**WHAT YOU ARE ASKED TO DO**
Given the listing below, write out exactly the lines starting with the line that has "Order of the" and going on through the line that has "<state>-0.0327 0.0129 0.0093", both kept.

**DATASET CONTENT**

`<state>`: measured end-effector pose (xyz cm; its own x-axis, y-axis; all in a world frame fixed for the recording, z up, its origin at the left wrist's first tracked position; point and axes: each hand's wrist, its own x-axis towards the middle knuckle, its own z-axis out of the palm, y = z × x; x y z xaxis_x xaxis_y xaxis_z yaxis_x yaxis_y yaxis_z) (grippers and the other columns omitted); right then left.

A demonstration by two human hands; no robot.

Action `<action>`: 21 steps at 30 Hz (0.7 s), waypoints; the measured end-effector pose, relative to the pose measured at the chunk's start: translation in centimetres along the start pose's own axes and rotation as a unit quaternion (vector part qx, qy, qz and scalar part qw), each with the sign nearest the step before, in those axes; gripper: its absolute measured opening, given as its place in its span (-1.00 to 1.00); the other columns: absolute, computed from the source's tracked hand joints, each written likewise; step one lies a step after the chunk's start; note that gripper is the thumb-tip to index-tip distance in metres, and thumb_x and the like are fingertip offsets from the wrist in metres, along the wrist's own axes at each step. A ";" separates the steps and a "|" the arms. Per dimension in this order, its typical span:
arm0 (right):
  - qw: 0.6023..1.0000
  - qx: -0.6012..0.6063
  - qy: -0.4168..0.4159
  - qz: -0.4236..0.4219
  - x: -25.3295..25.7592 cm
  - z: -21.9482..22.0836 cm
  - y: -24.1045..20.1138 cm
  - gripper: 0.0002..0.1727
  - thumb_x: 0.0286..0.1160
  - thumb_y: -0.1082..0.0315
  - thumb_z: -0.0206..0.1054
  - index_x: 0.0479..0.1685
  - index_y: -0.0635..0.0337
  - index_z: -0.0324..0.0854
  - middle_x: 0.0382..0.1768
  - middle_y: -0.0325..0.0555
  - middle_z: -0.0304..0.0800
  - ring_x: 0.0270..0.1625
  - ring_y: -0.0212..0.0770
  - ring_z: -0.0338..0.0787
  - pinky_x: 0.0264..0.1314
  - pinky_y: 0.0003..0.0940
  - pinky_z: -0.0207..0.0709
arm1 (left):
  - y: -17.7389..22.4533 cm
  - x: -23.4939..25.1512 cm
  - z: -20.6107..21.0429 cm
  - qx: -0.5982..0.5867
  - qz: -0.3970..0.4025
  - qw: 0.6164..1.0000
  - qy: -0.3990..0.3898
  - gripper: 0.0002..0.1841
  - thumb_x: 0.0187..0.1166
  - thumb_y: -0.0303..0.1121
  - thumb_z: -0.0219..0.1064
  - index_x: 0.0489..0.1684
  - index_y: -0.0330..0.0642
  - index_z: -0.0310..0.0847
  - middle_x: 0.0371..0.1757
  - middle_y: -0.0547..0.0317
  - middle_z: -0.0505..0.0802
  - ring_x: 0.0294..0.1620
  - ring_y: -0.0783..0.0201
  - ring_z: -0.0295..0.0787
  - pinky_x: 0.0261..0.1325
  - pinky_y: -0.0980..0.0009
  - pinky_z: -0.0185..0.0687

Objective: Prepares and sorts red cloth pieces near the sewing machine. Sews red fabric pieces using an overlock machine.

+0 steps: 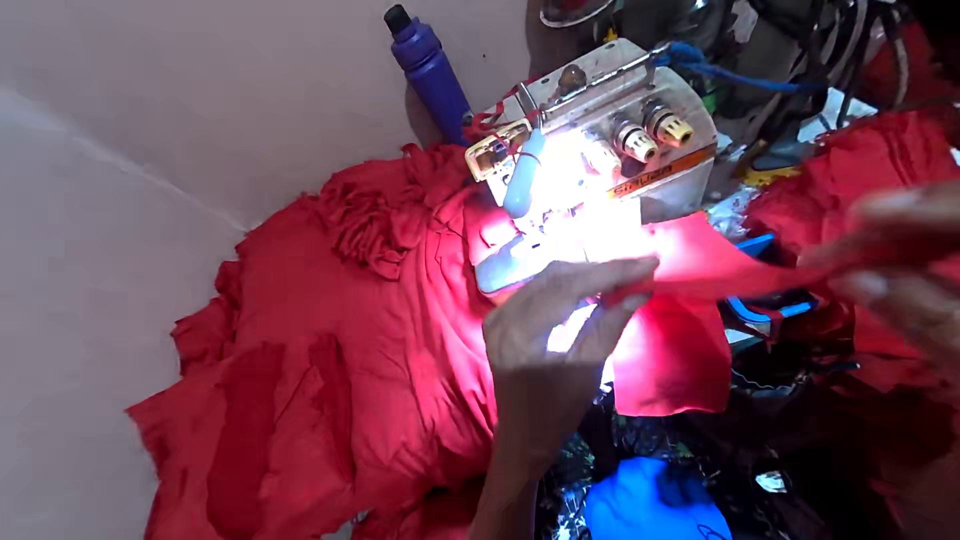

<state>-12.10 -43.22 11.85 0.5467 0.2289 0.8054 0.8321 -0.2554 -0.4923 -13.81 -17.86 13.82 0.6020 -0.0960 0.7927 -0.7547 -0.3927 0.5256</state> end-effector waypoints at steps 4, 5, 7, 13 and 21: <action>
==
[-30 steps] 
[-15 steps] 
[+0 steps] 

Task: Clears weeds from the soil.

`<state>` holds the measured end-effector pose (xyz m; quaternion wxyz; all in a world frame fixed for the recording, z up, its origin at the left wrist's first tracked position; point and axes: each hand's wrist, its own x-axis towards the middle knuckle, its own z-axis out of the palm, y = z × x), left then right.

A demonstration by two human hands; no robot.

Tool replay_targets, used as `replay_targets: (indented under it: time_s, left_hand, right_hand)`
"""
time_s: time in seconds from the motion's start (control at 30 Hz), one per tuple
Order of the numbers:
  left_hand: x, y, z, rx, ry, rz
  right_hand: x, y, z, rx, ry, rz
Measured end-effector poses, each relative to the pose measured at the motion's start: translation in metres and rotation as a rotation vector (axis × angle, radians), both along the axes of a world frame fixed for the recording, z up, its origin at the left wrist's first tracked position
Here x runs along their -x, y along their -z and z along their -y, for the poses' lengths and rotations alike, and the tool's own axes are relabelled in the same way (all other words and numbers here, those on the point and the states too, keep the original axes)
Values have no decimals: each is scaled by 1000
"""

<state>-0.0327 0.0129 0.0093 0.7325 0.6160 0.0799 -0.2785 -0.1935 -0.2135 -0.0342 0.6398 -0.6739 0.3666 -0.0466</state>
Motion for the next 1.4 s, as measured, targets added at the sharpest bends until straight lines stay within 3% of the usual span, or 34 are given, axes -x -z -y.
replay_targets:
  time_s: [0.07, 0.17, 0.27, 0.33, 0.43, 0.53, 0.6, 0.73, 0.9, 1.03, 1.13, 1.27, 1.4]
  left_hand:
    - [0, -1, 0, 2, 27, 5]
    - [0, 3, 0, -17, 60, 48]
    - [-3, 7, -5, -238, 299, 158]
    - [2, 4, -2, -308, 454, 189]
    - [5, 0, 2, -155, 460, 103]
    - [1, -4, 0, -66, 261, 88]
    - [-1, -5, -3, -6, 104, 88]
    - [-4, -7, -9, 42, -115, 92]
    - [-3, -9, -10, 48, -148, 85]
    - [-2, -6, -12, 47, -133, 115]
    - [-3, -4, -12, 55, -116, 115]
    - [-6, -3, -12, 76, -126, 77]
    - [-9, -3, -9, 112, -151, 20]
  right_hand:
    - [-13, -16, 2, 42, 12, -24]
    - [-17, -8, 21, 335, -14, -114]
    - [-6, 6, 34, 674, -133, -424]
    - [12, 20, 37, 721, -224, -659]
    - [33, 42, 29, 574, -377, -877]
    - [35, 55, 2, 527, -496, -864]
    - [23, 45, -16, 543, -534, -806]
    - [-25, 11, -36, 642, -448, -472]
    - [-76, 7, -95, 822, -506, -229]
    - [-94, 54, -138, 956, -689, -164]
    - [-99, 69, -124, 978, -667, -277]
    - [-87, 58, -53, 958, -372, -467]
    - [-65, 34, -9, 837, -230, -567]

**WRITTEN ANSWER**
Order of the numbers:
  left_hand: x, y, z, rx, ry, rz
  right_hand: x, y, z, rx, ry, rz
Measured end-effector poses, each relative to the pose measured at the motion's start: translation in metres and rotation as a rotation vector (axis × angle, radians), both along the axes of a world frame fixed for the recording, z up, its origin at the left wrist's first tracked position
Here x runs along their -x, y along their -z and z along their -y, for the poses' lengths and rotations alike, and the tool's own axes are relabelled in the same way (all other words and numbers here, those on the point and the states too, keep the original axes)
Values have no decimals: each is scaled by 1000
"""

<state>-0.0327 0.0129 0.0093 0.7325 0.6160 0.0799 -0.2785 -0.1935 -0.2135 -0.0342 0.6398 -0.6739 0.3666 -0.0466</state>

No more output will be added to the exercise.